> [Task to carry out]
For the word "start", state how many lines below contain it. Give no other text.

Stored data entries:

# # # # #

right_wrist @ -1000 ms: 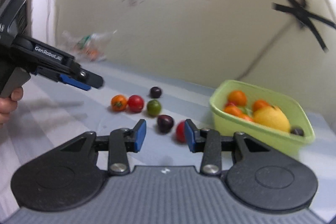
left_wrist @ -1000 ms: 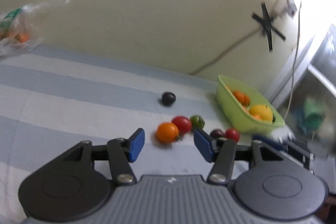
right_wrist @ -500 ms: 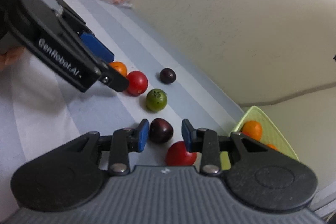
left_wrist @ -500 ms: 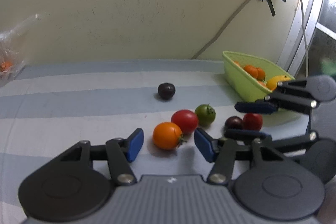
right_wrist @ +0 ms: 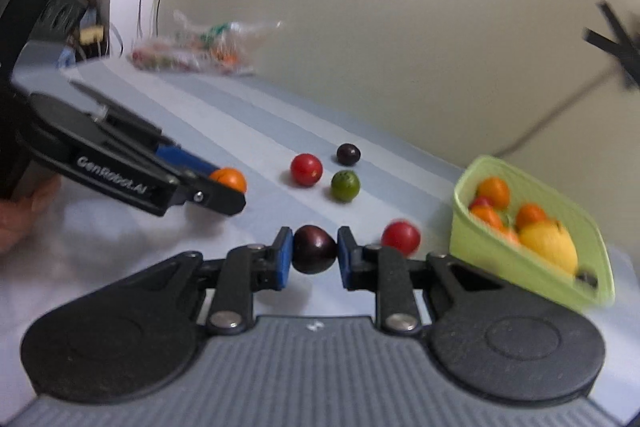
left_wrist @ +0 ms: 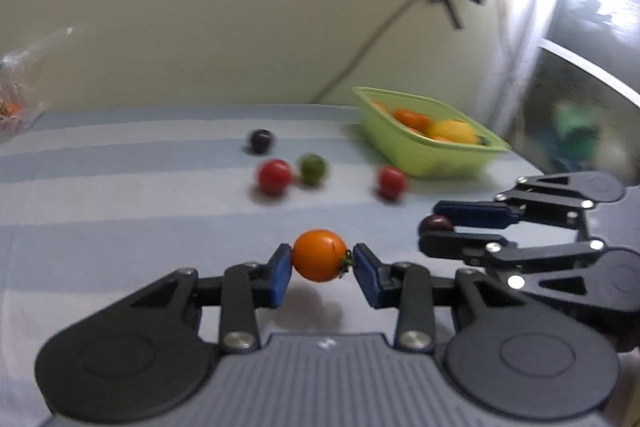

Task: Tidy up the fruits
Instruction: 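Carry both tomatoes over the basket and open both tools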

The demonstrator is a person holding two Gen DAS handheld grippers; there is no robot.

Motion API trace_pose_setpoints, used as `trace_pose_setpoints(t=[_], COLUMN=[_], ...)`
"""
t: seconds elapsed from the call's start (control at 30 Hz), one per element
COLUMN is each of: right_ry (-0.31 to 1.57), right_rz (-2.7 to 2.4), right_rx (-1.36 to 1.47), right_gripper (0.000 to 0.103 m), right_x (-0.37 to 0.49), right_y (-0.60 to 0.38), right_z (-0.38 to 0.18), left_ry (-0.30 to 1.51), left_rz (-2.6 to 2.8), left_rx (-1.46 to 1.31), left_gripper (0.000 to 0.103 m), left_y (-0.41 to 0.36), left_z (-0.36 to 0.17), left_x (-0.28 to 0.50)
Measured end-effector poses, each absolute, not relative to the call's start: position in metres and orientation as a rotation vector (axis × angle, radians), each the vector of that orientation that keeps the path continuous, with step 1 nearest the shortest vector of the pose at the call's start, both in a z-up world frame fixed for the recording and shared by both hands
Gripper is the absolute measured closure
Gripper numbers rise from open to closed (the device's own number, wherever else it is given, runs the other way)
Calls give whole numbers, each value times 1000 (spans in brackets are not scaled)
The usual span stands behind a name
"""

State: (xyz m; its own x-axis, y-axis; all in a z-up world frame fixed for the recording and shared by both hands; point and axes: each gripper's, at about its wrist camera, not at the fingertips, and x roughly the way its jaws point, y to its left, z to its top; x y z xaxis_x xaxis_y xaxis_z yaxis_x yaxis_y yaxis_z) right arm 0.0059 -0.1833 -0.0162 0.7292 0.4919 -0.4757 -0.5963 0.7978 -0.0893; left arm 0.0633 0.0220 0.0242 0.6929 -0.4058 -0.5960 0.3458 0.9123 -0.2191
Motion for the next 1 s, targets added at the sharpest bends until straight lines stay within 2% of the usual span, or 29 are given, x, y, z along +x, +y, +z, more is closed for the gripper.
trace_pose_setpoints(t=[0.27, 0.5, 0.7, 1.0], right_ry=[464, 448, 477, 476], right_rz=[543, 531, 509, 502], right_rx=[-153, -188, -173, -161], right_gripper=[76, 74, 70, 70], right_x=[-42, -47, -44, -49], right_y=[-202, -191, -191, -192], right_z=[-33, -44, -47, -49], left_ry=[686, 690, 657, 653], left_rz=[-473, -429, -419, -399], left_rx=[-37, -9, 34, 33], left_gripper=[69, 69, 61, 58], left_y=[3, -3, -10, -12], left_z=[22, 12, 9, 9], left_x=[15, 9, 1, 0])
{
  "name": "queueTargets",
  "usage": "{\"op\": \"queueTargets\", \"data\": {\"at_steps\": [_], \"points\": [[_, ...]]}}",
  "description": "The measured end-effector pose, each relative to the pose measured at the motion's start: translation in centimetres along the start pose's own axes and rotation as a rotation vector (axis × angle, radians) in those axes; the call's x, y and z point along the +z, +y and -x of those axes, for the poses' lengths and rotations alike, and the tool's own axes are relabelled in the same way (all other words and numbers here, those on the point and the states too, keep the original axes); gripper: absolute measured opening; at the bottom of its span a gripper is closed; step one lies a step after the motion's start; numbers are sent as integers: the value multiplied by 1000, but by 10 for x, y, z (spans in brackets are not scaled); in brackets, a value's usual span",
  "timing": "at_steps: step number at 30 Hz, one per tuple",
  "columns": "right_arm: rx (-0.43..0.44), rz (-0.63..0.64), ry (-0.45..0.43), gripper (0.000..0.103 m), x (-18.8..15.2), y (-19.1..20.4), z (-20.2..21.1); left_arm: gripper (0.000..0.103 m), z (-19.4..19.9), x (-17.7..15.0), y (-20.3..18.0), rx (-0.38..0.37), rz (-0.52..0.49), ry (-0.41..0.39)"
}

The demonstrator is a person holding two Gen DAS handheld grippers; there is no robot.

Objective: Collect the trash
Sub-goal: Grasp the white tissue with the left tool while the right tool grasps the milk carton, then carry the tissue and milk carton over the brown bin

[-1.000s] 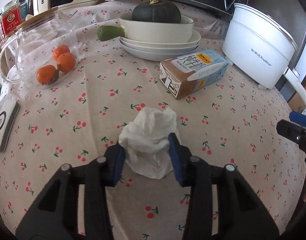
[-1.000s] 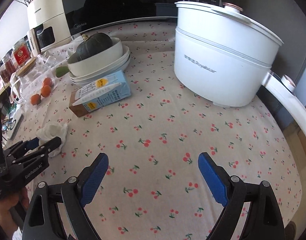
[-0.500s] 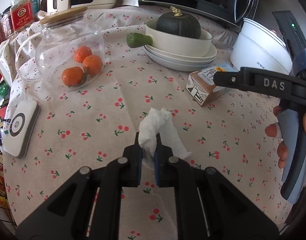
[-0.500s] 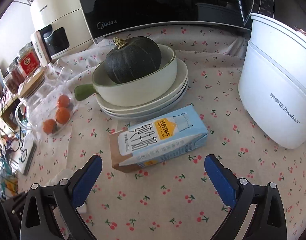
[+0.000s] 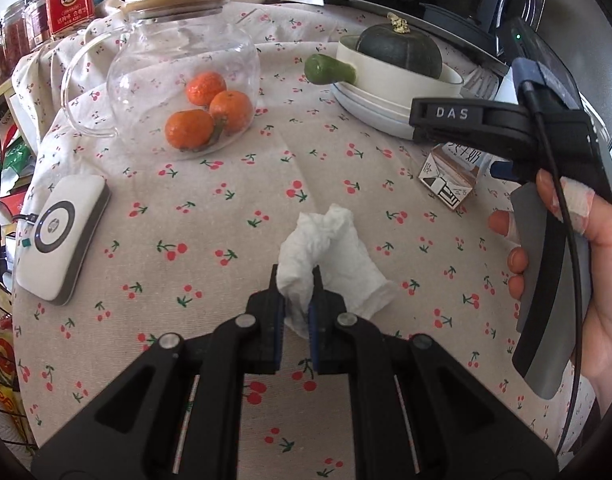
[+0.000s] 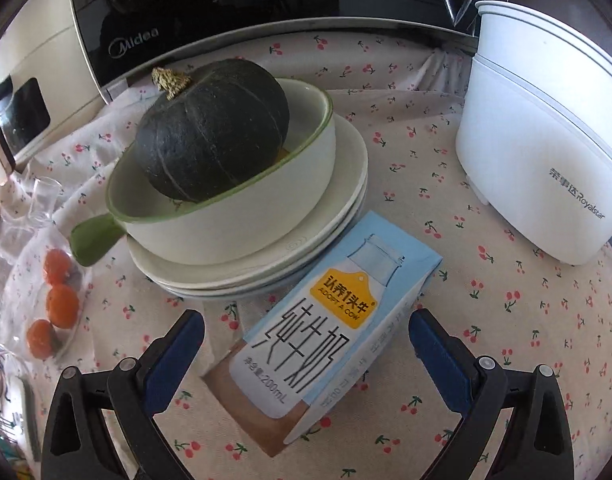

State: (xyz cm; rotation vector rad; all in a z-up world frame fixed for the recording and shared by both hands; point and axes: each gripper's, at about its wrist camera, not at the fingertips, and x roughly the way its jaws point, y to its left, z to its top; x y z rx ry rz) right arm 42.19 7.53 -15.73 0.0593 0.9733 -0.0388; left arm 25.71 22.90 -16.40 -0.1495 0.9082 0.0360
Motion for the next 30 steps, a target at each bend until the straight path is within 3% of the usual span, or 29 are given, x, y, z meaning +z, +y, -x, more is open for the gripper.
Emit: {"op": "queueTargets", "data": {"at_steps": [4,5,6,9,30], "points": [[4,-23,0,100,-13,-14,-1,11,6,-4,-7,17,-34,-12],[4,-25,2,89,-16,-19,0,11,8,-5,-9,20,-42,-15],[2,-17,10,70,-19,-23,0,11,10,-6,-12,21,-50,-18],[16,0,11,52,-26,-38,10,11,18,-9,-21,20,-75,-25],[84,108,-70,52,-94,-146,157,11,125,-38,-99,10,-208,-98]]}}
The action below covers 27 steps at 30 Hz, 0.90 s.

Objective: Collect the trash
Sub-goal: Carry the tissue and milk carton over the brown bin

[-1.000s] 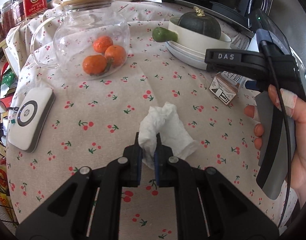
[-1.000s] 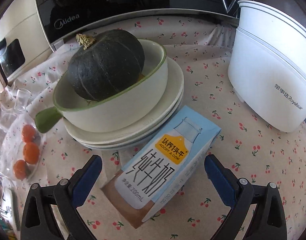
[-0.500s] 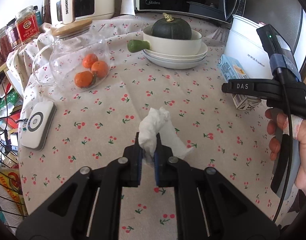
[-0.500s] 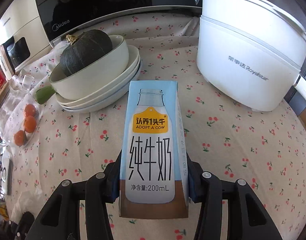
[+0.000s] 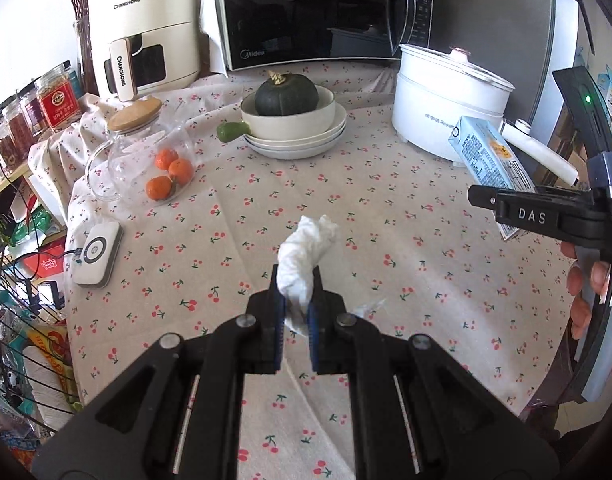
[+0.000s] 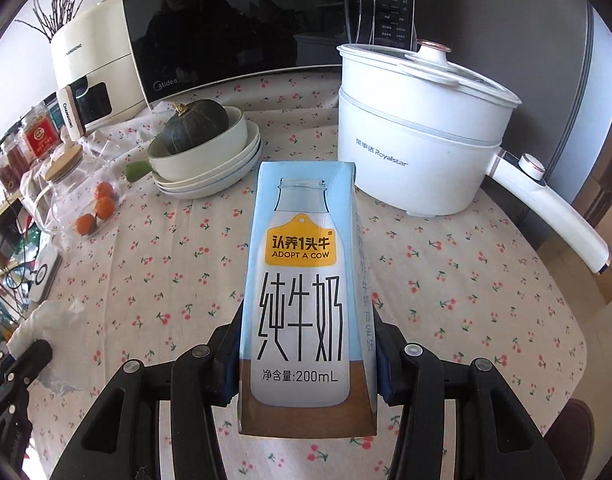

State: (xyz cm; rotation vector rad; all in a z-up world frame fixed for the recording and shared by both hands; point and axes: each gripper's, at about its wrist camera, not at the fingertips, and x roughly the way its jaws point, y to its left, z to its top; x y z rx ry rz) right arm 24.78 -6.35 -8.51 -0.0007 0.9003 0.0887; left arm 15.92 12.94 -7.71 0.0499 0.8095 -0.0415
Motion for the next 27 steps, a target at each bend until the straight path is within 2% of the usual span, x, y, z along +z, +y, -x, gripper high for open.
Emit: {"op": "queueTargets", "data": {"at_steps": [13,27], "points": [[4,48,-43,52,-52,-52,83,11,58,-23,-53,-53,-44,-33],[-31,46,-67,52,-119,-120,144,11,96,-56,-122,-169,-111,-50]]}}
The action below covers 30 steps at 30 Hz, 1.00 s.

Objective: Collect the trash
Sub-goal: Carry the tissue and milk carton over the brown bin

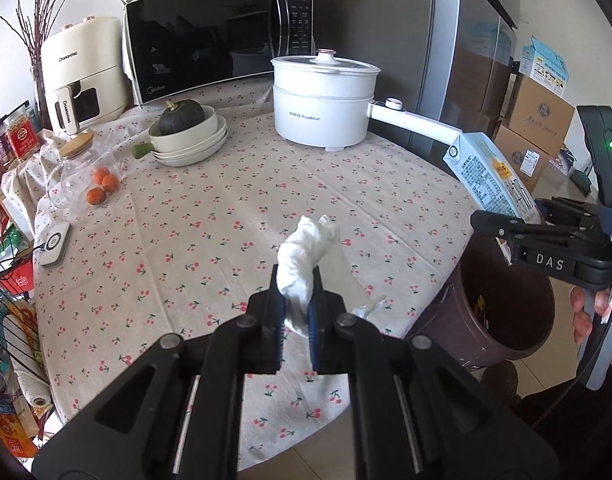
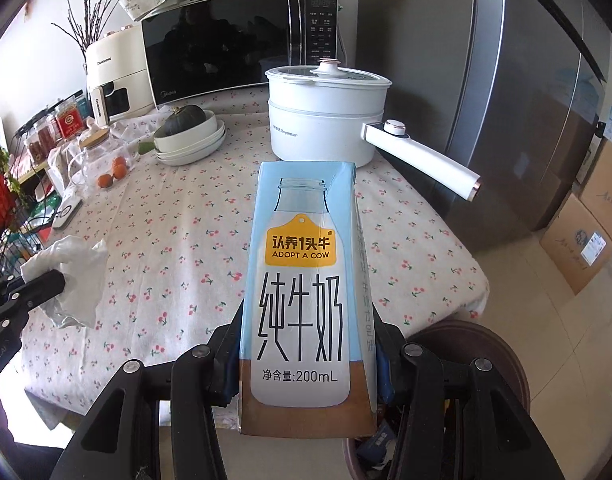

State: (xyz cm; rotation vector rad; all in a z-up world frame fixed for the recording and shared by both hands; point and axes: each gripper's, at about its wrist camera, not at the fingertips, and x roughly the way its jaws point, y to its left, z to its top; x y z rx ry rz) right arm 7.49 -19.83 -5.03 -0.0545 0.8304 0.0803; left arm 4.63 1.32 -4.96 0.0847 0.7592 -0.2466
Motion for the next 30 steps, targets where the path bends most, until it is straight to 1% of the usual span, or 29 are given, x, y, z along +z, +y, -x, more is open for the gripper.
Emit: {"op": "queueTargets", "data": {"at_steps": [3,8,10,19,25,30], "points": [[-29,12,-5,52,-14,-13,10,11,0,-2,-17,-31,-18,-6],[-49,7,-21,52,-31,-35,27,11,-4,-5,-50,-76,-77,-10],[-57,-4,-15,52,-39,-47,31,11,-9,-8,-63,-96,-96,0],[-126,-93,78,52,-84,-114,27,11,-35,-15,-130,-188,-189,51],[-159,-130,110,52,-107,-144,31,11,-56,-19,-178,-246,-235,80],[-178,-170,130,52,-118,-163,33,11,-75,-22,-209,-276,-259,98]]}}
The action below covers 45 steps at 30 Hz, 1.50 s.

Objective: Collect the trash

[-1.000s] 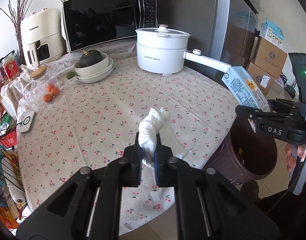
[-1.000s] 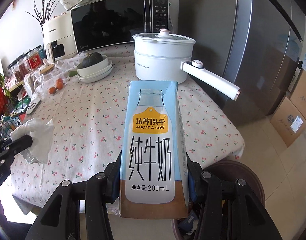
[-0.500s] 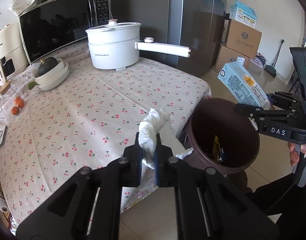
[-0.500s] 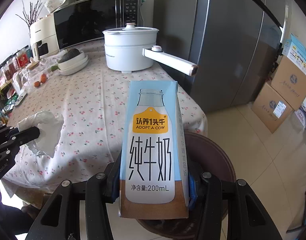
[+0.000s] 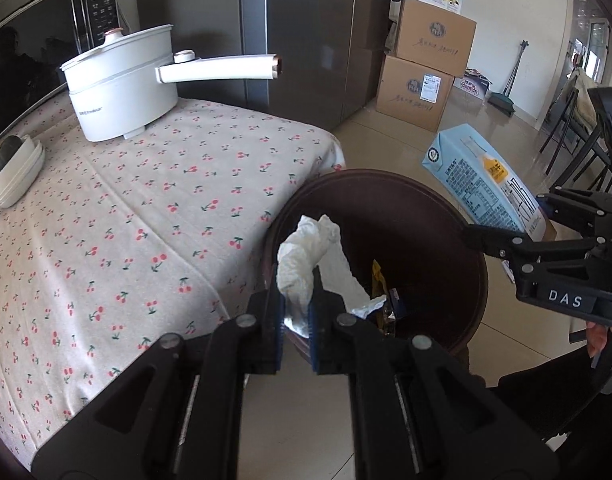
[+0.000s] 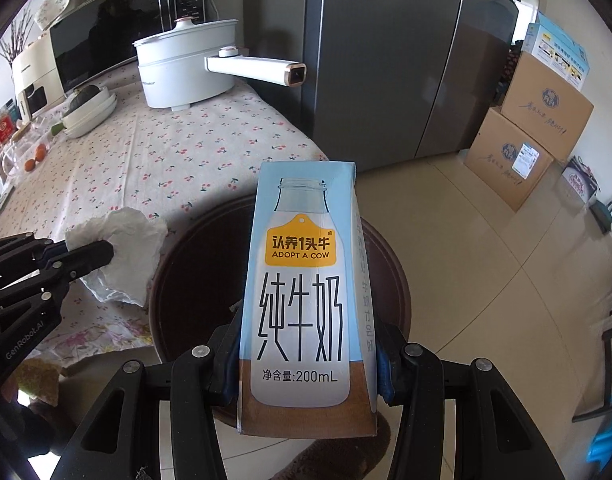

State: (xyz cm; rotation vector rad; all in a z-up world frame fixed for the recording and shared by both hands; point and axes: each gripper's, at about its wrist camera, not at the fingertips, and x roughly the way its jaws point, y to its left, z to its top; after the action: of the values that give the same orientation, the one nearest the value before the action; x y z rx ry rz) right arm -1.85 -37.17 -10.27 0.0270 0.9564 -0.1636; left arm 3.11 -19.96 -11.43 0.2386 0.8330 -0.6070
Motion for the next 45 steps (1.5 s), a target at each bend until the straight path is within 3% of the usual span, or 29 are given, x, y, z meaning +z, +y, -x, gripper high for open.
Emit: {"op": "queueTargets", "data": {"at_steps": [5,6,7,9,12,22,23,24,25,34,45], "points": [[-12,-21,14,52,0,-10,-5,15,-15,1,-6,-27,-8,-26],[-14,-24,16,52,0,-11,-6,30,-17,2,-6,-33,-12,-32],[-14,-26,20,52,0,-11,-7,58,-21,3,-5,-30,-8,-17],[-15,-28,25,52,1,-13,-9,82,-24,2,-1,-3,25,-13],[-15,-24,28,52,3,-11,-12,83,-25,1,1,31,33,11],[-7,0,9,53,5,2,-9,100,-14,-8,23,86,104,47],[-12,-3,3,66,6,3,-8,100,-11,-8,25,90,107,44],[-17,-7,-1,86,6,4,-7,101,-7,-9,27,95,111,41],[-18,-11,-9,91,6,4,-5,101,-4,-8,28,101,115,37],[-24,69,-112,92,11,30,33,102,46,-9,43,180,180,-22],[4,182,-304,101,5,83,113,102,125,-34,59,425,268,-112]]}}
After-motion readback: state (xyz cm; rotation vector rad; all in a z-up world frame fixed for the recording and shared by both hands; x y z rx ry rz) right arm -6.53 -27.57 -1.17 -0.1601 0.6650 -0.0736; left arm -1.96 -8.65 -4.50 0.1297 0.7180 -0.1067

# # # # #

> [Problem solution]
3